*** Opening RECORDED INFORMATION ***

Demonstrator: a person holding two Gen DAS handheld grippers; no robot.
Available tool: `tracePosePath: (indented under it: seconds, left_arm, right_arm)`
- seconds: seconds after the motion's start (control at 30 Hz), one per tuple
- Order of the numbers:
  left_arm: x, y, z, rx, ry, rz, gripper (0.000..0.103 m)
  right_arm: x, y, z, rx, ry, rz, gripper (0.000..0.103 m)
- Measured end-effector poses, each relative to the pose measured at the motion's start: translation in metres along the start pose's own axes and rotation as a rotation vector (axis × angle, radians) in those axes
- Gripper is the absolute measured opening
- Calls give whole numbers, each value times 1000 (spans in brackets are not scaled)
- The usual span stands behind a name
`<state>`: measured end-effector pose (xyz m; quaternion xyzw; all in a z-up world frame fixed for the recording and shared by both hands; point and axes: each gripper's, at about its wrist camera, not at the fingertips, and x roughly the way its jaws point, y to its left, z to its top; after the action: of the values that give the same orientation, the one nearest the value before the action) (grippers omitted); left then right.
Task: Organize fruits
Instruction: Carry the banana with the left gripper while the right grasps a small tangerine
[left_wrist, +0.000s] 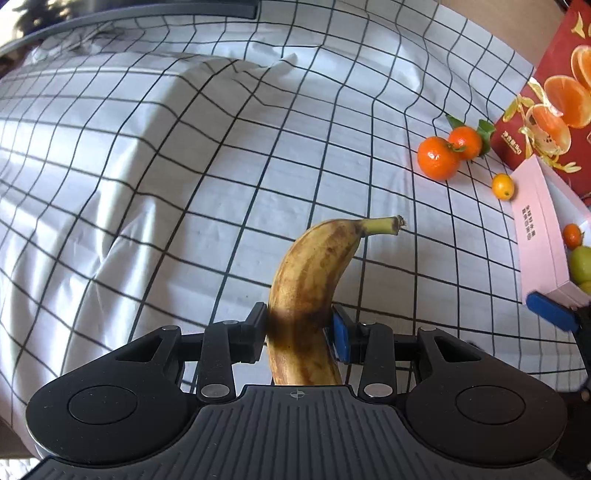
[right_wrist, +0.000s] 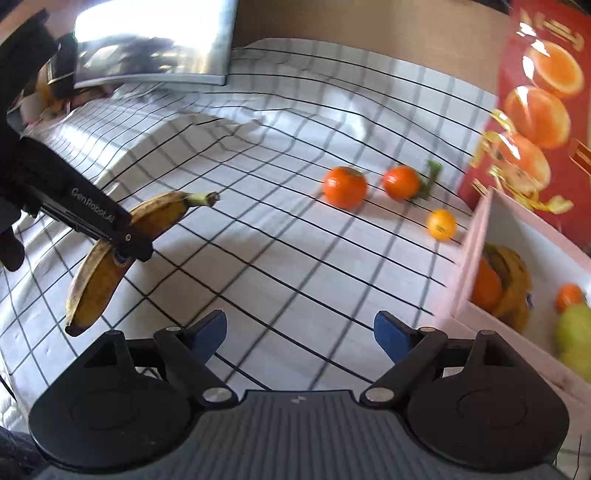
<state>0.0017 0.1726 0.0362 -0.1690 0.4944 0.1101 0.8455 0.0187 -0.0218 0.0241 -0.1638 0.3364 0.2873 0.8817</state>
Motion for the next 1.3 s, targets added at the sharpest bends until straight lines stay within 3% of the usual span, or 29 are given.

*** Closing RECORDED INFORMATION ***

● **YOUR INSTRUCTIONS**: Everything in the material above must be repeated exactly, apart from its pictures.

● **TASK RESULT**:
Demonstrator: a person holding two Gen DAS handheld grippers; no robot.
Available tool: `tracePosePath: (indented under it: seconds, left_arm, right_arm)`
- seconds: seconds after the motion's start (control at 30 Hz), one per tuple
- Order of the numbers:
  left_arm: x, y, z, rx, ry, rz, gripper (0.000..0.103 m)
  right_arm: x, y, z, rx, ry, rz, gripper (0.000..0.103 m)
- Measured end-effector poses, each relative to the pose measured at the motion's start: translation in metres along the start pose's own axes and rotation as a rotation vector (axis × angle, radians) in those axes
- Gripper is the absolute measured opening
- Calls give whole numbers, each value times 1000 (spans in brackets are not scaled)
- The usual span stands behind a name
`<state>`: measured end-effector pose (xyz m; quaternion xyzw; all in a z-up world frame fixed for the recording and shared by both hands; point and axes: each gripper's, at about its wrist camera, not at the fingertips, and x roughly the way its jaws point, y to its left, z to its top; after the action: of the values that give the same orientation, the one nearest the value before the action) (grippers omitted); left then right.
Task: Organize fruits
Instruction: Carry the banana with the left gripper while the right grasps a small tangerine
[left_wrist, +0.000s] 
[right_wrist, +0.000s] 
<state>0.0017 0.1726 0.0362 -0.1690 0.4944 0.1101 0.8455 0.0187 -0.0218 0.0241 -0.1638 0.3364 0.2873 0.8817</state>
Motion for the next 1.3 s, targets added at the sharpest bends until straight lines stay within 3% of the usual span, or 29 are given.

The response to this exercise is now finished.